In this era, institutions can absorb them by remembering the mission and goal of the institution, avoiding echo chambers by creating diversity of thought sources, seeking negative feedback, and creating fail-fast methods to absorb and reform from within.
Institutions often do absorptions but they don’t it well. I can think of the high interest by colleges to create entrepreneurship centers and competitions. They don’t work. They all attract the wrong people and very few do interesting things. If you are skeptical, try finding a successful startup that came from a pitch competition. Colleges tried to absorb a current trend but missed the point.
It’s not about reforming for reformation’s sake or getting used to new trends. It’s about seeing how the reformation itself helps you with the goal and purpose of the institution. This is a hard thing because it’s tricky to figure out the people which are worth listening to and have valid reform ideas but not impossible.
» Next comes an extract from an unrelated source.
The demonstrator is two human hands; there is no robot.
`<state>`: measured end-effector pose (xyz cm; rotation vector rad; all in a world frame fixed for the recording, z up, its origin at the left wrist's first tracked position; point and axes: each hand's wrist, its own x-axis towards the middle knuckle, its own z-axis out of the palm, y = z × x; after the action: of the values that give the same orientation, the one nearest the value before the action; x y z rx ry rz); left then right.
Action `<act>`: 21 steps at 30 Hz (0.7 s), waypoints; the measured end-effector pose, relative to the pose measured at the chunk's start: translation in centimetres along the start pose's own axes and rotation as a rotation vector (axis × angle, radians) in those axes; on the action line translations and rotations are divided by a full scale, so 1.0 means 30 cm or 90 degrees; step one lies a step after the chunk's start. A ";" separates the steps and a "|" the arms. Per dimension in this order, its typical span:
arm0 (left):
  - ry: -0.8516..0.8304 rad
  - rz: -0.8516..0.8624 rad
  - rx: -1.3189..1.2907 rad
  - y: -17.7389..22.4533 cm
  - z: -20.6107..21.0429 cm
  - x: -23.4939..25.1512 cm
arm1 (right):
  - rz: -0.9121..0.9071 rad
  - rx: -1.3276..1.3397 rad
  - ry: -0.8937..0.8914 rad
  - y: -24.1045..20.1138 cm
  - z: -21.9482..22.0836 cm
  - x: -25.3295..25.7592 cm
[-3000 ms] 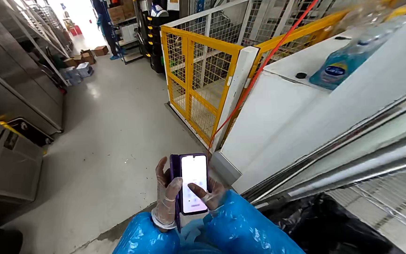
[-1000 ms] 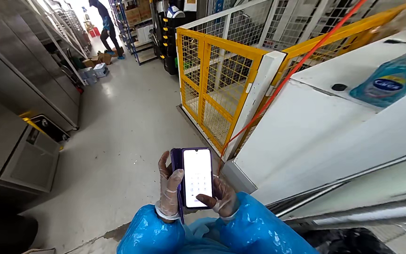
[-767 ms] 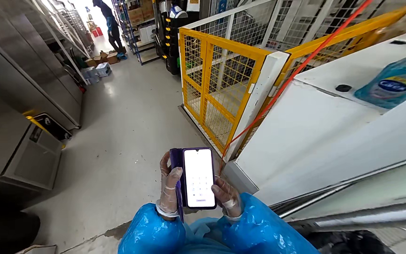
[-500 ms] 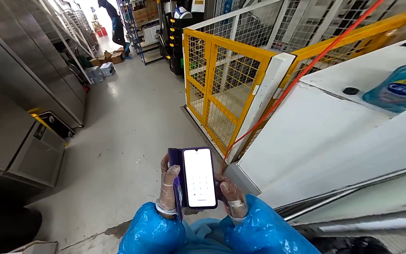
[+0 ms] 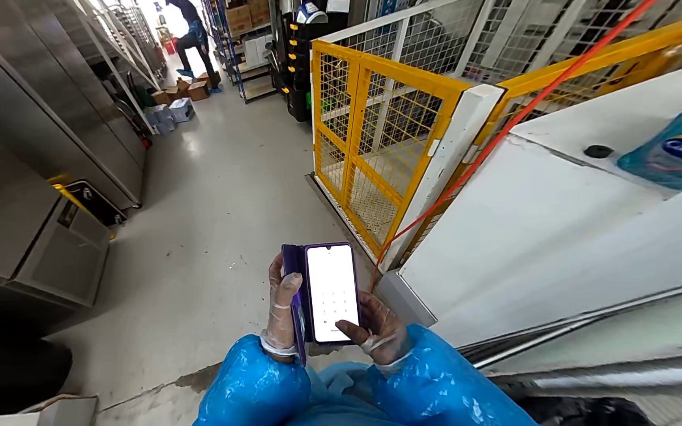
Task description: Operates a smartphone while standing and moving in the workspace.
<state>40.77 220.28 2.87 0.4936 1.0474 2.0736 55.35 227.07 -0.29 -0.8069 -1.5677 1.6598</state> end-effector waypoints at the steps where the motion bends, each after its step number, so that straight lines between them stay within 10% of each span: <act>1: 0.007 -0.003 0.008 -0.001 0.004 -0.001 | 0.012 -0.007 0.000 -0.001 0.003 0.002; 21: 0.022 -0.019 0.036 -0.013 0.025 0.003 | 0.076 -0.141 0.010 -0.015 0.020 0.032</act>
<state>41.35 220.89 2.99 0.4689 1.1298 2.0375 54.35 227.54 0.22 -1.0429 -1.7441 1.5746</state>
Another example is the adaption of “radical wokeness” among institutions. Everyone adopted it in less than a decade3.
Another solution is reminding people from the institutions that it’s ok to quit and resign. The world would have been a very different place if Neville Chamberlain did not resign, opening up the space to Winston Churchill.
Institutions need to go through serious reformation. Many people will attempt to reform them from within and others will try to create new ones. I will be part of the latter. However, current institutions need to pay attention to those who want to create better institutions outside because chances are, we will end up taking over, making a lot of unnecessary mistakes, and slowing future progress.
Institutions? We’re coming for you. Get your survival mechanisms ready to either absorb us (unlikely) or exterminate us (likely).
Take a look at my favorite Chicago building:
How do you build a building with such a narrow base? What?!!!
Incredibly engineering, that’s all.
Thank you for reading,
Juan David Campolargo
From Exit, Voice, and Loyalty by Albert Hirschman
There are more details and a lot more history but hopefully, I explained it well enough to reach my point.
I highly recommend Woke Institutions is Just Civil Rights Law. Great essay to understand wokeness.